_WORK INSTRUCTIONS_:
Repeat exactly the lines of the entries below from the one with "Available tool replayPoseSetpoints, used" through the one with "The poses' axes", both ends included, and nothing else.

Top of DATA SUPPLIED

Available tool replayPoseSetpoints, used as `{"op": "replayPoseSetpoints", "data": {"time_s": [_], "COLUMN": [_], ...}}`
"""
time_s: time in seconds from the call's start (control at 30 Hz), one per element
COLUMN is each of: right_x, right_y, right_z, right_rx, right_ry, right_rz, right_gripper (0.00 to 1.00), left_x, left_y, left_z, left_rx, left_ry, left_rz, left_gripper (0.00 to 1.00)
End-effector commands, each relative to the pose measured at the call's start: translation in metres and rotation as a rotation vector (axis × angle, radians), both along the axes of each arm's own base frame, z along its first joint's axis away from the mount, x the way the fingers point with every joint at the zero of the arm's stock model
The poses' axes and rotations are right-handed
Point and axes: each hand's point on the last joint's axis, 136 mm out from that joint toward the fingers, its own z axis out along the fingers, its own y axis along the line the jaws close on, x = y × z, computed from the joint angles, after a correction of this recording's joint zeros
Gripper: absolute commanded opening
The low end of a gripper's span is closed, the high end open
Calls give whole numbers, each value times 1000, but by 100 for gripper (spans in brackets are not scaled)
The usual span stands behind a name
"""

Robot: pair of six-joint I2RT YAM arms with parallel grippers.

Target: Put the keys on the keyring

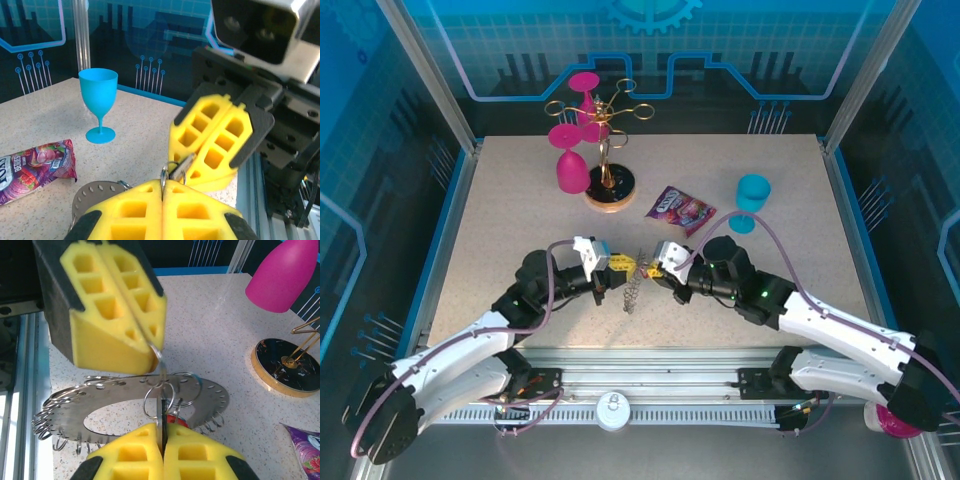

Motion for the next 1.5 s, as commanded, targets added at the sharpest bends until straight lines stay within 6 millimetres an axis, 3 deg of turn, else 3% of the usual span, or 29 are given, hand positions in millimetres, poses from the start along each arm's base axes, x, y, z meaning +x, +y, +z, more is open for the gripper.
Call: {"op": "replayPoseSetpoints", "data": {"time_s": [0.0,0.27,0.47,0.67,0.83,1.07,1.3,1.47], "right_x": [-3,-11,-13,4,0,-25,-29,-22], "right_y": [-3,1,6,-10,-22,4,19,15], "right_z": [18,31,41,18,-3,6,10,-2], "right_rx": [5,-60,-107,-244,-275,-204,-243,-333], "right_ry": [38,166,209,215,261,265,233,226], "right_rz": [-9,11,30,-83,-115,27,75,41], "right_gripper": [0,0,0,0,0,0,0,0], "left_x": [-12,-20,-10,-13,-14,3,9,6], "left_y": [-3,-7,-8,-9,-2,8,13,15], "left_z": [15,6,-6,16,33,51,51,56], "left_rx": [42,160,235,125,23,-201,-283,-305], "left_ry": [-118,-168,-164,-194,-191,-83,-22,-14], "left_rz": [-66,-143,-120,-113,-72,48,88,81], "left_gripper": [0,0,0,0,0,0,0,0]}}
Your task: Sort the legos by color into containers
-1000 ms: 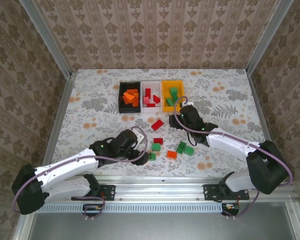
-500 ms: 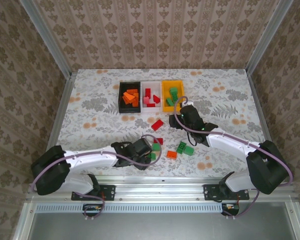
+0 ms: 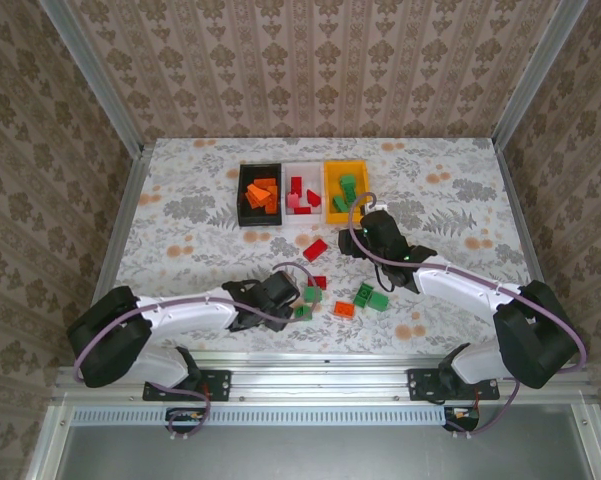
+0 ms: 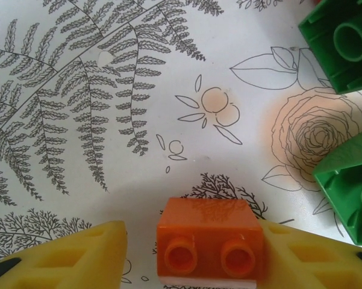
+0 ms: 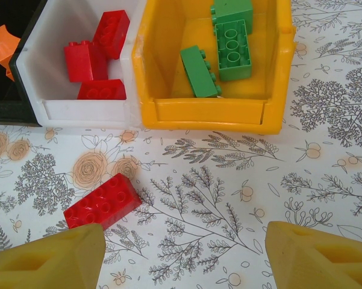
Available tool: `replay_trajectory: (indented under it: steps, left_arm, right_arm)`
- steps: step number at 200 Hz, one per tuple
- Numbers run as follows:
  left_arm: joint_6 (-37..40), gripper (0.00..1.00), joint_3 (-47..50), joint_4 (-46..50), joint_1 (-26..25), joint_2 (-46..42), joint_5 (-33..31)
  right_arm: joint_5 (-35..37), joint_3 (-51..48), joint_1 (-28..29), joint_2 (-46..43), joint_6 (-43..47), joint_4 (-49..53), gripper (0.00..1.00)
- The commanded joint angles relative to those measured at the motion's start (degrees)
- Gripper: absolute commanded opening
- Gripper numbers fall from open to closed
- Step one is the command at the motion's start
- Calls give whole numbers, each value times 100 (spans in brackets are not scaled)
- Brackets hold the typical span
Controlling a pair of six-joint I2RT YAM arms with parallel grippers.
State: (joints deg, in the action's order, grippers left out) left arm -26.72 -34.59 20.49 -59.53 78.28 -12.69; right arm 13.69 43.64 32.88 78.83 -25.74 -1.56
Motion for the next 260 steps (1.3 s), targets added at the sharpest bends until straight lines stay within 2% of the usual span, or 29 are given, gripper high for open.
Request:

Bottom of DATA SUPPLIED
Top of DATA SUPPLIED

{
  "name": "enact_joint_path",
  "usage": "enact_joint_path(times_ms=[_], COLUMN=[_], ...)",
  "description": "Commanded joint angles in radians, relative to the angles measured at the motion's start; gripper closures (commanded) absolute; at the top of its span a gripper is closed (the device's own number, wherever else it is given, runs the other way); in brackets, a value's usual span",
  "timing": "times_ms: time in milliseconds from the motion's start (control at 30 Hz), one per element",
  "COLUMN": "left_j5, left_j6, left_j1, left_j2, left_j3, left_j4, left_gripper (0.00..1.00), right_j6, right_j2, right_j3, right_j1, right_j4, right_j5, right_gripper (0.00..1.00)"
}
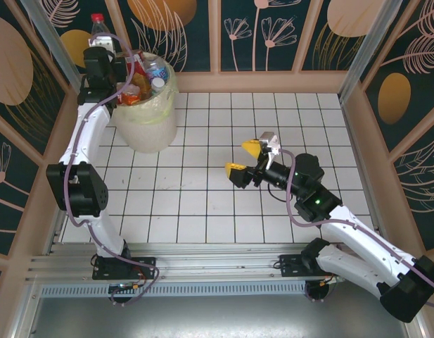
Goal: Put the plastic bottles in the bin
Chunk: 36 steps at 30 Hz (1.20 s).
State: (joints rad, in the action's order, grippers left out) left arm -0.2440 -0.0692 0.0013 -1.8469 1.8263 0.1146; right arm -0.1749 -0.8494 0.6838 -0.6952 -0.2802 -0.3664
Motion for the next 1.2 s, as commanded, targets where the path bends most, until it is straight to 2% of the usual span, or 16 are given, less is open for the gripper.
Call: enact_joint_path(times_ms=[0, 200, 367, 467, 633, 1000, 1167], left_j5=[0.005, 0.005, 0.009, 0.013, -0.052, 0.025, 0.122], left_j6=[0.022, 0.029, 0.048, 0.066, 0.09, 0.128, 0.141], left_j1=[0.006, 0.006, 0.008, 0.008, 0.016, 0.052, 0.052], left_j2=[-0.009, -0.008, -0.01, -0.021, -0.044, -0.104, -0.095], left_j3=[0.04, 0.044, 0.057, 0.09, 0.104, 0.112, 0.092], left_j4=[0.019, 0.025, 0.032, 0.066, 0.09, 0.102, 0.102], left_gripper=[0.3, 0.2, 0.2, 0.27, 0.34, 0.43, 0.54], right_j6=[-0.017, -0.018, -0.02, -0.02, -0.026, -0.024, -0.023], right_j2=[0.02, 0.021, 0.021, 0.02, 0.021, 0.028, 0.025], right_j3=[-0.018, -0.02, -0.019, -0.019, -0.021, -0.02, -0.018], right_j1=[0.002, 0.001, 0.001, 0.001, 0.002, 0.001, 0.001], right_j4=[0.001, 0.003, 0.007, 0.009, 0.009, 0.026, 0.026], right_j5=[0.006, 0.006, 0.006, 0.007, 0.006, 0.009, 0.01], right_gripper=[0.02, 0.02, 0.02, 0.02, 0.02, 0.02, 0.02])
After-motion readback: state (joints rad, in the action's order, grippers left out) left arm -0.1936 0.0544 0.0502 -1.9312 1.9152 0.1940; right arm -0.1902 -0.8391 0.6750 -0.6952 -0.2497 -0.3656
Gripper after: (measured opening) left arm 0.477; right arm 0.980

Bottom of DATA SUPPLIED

_SOLVED EXERCISE_:
Available tool replayPoseSetpoints, used as `{"op": "replayPoseSetpoints", "data": {"time_s": [_], "COLUMN": [_], ...}}`
"""
time_s: time in seconds from the call's start (control at 30 Hz), one per element
COLUMN is each of: right_x, right_y, right_z, right_rx, right_ry, right_rz, right_gripper (0.00 to 1.00), left_x, left_y, left_z, left_rx, left_ry, left_rz, left_gripper (0.00 to 1.00)
End-effector commands, each relative to the pose measured at the call's start: translation in metres and rotation as a rotation vector (axis × angle, radians), both along the axes of each arm's own base frame, z along its first joint's axis away from the mount, x the way the fingers point with every joint at the zero of the arm's stock model
The poses' axes and rotations are right-handed

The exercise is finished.